Data items:
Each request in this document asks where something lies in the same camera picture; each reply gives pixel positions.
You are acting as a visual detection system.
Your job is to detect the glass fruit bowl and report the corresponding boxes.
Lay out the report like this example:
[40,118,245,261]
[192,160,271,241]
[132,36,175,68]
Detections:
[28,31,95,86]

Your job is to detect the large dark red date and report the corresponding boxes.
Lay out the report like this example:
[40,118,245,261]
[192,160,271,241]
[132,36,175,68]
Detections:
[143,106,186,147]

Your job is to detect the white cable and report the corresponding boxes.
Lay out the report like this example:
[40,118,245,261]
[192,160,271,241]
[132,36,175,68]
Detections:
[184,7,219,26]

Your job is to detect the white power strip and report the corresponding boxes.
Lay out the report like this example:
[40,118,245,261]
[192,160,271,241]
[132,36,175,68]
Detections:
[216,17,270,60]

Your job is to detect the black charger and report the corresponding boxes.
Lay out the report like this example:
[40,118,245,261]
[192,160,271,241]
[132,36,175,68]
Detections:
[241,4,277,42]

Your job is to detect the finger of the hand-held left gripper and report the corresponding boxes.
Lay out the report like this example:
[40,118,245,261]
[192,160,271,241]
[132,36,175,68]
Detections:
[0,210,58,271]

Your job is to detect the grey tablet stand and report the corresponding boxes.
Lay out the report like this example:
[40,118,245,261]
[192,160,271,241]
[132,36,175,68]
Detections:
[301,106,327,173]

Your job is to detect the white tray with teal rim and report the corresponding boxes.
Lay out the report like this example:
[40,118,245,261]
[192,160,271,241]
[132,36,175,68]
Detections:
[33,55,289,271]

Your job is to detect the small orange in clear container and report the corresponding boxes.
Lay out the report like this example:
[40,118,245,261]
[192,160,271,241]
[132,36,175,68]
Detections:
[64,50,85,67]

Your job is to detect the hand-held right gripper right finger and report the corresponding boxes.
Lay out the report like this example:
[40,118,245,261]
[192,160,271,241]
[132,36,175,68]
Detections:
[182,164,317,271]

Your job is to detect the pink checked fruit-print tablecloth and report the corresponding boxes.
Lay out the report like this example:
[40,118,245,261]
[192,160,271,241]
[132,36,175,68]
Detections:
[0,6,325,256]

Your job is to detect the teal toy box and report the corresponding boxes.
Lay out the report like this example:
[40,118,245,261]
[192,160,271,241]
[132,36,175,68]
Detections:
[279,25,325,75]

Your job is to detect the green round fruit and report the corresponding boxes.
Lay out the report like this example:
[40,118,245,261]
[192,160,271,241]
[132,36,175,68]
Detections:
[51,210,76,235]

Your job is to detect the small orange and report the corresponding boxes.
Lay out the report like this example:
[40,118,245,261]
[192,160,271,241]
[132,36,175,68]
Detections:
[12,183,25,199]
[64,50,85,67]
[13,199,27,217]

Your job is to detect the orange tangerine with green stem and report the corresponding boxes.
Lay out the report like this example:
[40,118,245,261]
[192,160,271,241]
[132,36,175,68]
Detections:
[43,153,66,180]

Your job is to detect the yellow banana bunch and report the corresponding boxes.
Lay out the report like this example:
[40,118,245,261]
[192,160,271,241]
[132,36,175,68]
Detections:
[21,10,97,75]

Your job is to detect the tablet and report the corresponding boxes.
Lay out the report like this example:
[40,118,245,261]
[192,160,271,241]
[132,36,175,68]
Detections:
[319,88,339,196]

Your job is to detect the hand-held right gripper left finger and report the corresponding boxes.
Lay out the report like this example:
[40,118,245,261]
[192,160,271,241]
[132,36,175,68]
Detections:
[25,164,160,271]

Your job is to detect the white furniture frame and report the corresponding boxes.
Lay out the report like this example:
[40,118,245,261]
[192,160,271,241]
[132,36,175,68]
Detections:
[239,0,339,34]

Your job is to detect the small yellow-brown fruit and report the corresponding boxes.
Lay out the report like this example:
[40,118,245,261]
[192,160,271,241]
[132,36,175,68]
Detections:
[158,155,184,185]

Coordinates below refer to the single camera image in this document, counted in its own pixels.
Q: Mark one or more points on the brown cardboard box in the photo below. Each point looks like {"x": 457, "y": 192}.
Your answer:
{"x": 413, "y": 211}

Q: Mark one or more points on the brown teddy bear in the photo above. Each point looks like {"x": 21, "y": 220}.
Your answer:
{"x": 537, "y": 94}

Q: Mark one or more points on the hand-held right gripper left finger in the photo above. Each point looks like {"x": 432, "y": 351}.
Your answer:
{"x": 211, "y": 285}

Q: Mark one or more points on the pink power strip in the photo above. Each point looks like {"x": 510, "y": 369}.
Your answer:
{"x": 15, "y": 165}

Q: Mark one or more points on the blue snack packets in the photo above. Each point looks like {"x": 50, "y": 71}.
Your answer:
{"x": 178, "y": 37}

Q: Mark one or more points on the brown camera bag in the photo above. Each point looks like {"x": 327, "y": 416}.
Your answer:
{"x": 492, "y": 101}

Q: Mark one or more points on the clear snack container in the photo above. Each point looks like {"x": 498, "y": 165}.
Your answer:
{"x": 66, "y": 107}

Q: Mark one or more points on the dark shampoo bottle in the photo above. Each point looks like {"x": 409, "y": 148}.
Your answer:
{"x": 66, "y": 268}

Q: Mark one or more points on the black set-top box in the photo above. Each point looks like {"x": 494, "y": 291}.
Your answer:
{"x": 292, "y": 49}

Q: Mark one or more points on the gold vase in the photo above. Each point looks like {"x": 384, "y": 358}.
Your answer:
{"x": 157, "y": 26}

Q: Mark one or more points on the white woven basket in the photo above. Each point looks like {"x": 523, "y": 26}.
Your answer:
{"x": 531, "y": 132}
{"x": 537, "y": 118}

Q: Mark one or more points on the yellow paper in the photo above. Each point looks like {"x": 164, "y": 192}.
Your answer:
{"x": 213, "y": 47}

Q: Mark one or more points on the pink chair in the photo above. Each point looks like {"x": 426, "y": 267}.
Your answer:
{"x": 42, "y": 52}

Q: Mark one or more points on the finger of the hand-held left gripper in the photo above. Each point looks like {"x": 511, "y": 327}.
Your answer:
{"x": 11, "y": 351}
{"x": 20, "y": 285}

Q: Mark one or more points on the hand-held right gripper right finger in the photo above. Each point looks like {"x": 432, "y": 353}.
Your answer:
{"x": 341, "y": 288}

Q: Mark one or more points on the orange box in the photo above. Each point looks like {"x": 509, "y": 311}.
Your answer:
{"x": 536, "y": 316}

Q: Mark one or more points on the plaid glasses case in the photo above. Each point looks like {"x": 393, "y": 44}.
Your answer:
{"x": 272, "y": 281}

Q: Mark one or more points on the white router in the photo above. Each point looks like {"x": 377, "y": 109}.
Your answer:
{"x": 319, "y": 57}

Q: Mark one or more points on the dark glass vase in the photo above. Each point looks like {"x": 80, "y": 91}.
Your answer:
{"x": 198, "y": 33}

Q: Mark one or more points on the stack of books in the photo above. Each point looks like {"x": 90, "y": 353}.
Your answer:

◆ **Your task**
Your answer must be a single number: the count of lines in the data that contain the string "snack".

◆ **Output of the exercise**
2